Re: [hackers] [libgrapheme] Refine types (uint8_t -> char, uint32_t -> uint_least32_t) || Laslo Hunhold

From: Laslo Hunhold <dev_AT_frign.de>
Date: Fri, 17 Dec 2021 00:08:56 +0100

On Thu, 16 Dec 2021 14:01:48 -0800
Michael Forney <mforney_AT_mforney.org> wrote:

Dear Michael,

> Thanks for sticking with it. I know this topic is quite pedantic and
> hypothetical, but I think it's still important to consider and
> understand.

yeah definitely! Most probably think that we're crazy discussing this
stuff for so long, but it's imperative to have a "stable" API before
releasing version 1.

> Thanks for the links. The aliasing discussion in [0] is very
> interesting, and I will definitely bookmark [1] to use as a reference
> in the future.

I'm glad you can make use of it!

> Interestingly, there is a C23 proposal[0] to introduce char8_t as a
> typedef for unsigned char and change the type (!) of UTF-8 string
> literals from char * to char8_t * (aka unsigned char *). It has not
> been discussed in any meeting yet, but it will be interesting to see
> what the committee thinks of it. I don't think u8 string literals are
> widely used at this point, but it's weird to see a proposal breaking
> backwards compatibility like this.
>
> [0] http://www.open-std.org/jtc1/sc22/wg14/www/docs/n2653.htm

I stumbled upon that as well.

> I agree with all of this. Your patch looks good to me.

Thanks for checking the patch! Nice to hear that you agree.
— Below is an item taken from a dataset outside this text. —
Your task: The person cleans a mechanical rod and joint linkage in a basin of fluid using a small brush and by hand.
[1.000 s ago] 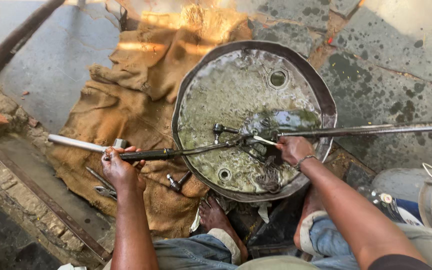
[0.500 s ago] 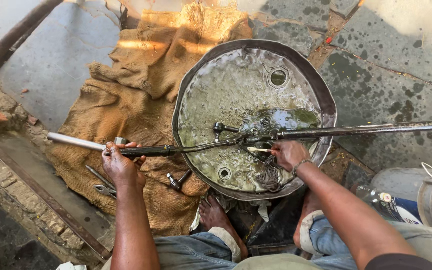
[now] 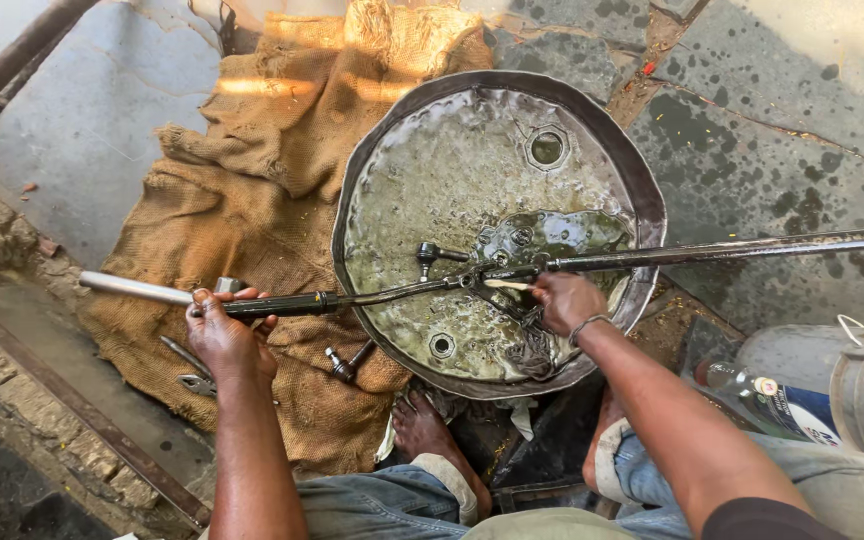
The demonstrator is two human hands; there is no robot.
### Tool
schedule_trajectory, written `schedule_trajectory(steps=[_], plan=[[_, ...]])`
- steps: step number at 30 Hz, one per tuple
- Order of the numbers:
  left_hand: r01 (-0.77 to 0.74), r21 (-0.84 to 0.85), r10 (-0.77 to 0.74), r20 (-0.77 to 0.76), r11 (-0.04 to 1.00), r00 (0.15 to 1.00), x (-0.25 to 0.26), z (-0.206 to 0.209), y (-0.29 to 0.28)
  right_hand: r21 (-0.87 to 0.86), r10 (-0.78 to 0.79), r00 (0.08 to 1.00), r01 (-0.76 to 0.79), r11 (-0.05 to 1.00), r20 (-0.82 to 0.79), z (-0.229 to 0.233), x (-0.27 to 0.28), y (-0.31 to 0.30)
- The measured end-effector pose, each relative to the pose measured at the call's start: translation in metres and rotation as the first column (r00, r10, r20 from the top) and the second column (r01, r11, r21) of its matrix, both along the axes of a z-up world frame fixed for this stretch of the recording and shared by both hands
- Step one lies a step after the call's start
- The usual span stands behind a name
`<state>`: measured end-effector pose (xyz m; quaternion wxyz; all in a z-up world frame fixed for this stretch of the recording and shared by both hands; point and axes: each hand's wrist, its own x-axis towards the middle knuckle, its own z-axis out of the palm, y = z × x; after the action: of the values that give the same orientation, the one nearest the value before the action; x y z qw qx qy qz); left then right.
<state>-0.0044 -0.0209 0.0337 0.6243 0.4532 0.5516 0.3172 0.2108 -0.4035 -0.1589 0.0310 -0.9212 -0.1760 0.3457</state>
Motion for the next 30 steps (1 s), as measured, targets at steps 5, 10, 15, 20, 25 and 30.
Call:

> > The hexadecimal digits that follow the backslash and the letter x
> > in a hexadecimal escape sequence are taken to be part of the
> > construction of a single character for an integer character constant
> > or of a single wide character for a wide character constant. The
> > numerical value of the hexadecimal integer so formed specifies the
> > value of the desired character or wide character.
>
> Okay, so '\xff' constructs a single character with value 255. But, is
> '\xff' considered an integer character constant containing a single
> character?
>
> Then (6.4.4.4p10):
>
> > An integer character constant has type int. The value of an integer
> > character constant containing a single character that maps to a
> > single-byte execution character is the numerical value of the
> > representation of the mapped character interpreted as an integer.
>
> Does this one apply? Not sure because later sentences mention escape
> sequences explicitly, and it's not clear if 255 maps to a single-byte
> execution character if CHAR_MAX == 127. Also, I'm not sure how to
> parse the last part of the sentence (some grouping parentheses would
> be helpful). The representation of 255 is 11111111, so what does it
> mean to interpret as an integer (of what width)?
>
> > The value of an integer character constant containing more than one
> > character (e.g., 'ab'), or containing a character or escape sequence
> > that does not map to a single-byte execution character, is
> > implementation-defined.
>
> If '\xff' is considered to not map to a single-byte execution
> character, then this would indicate that it's implementation-defined.
>
> > If an integer character constant contains
> > a single character or escape sequence, its value is the one that
> > results when an object with type char whose value is that of the
> > single character or escape sequence is converted to type int.
>
> What does it mean for a char to have value of the escape sequence,
> since char may not be able to represent 255? Why are there two
> sentences that specify the value of an integer character constant
> containing a single character? If the first one applies, is this one
> ignored?
>
> The main thing that indicates to me that it is defined is example 2 in
> that section (6.4.4.4p13):
>
> > Consider implementations that use two's complement representation
> > for integers and eight bits for objects that have type char. In an
> > implementation in which type char has the same range of values as
> > signed char, the integer character constant '\xFF' has the value
> > -1; if type char has the same range of values as unsigned char, the
> > character constant '\xFF' has the value +255.
>
> It mentions two's complement and 8-bit char explicitly, and says
> '\xFF' has the value -1 (not "may have"). This makes me think that I
> should somehow be able to justify this using the above paragraphs.
>
> So I can't say for sure, and I haven't been very lucky with searching
> the web for discussion about this, but I think it should be fine to
> use hex escapes to construct string literals with specific bit
> patterns (at the very worst it is implementation defined).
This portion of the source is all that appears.